:: WHAT TO PRODUCE ::
Among the lines below, how many have the string "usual" in them? Only the number is wanted.
========================
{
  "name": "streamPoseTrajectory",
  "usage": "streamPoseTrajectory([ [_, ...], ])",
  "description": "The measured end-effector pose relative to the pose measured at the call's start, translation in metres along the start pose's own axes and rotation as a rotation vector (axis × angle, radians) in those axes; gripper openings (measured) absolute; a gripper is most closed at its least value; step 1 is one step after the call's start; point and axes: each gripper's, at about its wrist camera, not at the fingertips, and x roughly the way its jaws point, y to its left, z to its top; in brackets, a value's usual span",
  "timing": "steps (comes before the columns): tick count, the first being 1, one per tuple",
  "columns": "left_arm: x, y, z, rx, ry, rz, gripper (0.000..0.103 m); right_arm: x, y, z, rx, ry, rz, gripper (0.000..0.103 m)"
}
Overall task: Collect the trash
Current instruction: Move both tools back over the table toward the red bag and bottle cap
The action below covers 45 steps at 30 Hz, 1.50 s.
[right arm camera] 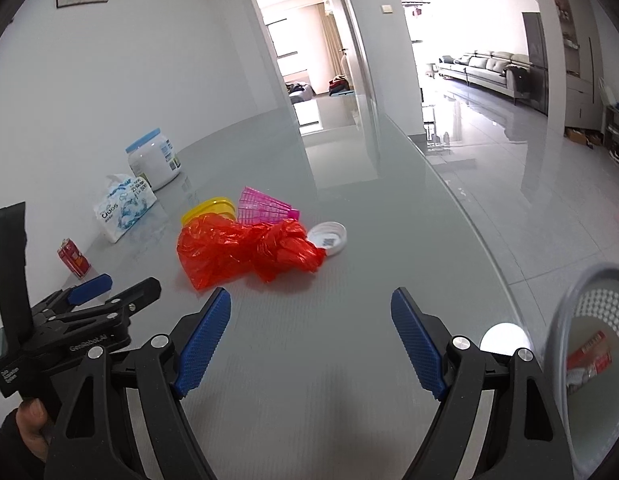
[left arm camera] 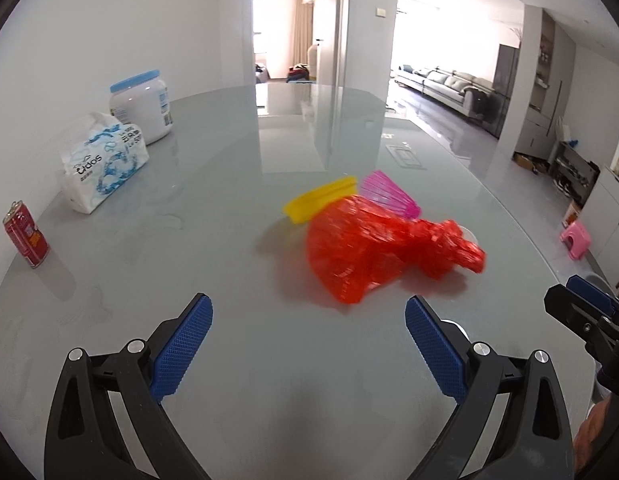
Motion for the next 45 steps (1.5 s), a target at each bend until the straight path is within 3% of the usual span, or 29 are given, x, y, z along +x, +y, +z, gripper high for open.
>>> streamPoseTrajectory([
  [7,0.012,0.016,0.002,-0.031,0.018,0.006,0.095,0.034,0.006,0.027,-0.054,0.009,-0.074,0.079],
  [20,0.011,0.017,0.001,-0.036,0.021,-0.006,0.095,0.1,-0.025,0.062,-0.005,0.12,-0.156,0.079],
  [27,0.012,0.02,0.001,-0.051,0.026,-0.014,0.095,0.111,-0.005,0.054,-0.088,0.172,-0.164,0.079],
  [34,0.011,0.021,0.002,-0.058,0.023,-0.015,0.095,0.108,0.019,0.041,-0.149,0.202,-0.111,0.079],
  [45,0.012,0.024,0.003,-0.063,0.023,-0.018,0.095,0.128,-0.002,0.052,-0.092,0.234,-0.162,0.078],
])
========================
:: ANSWER SPACE ::
2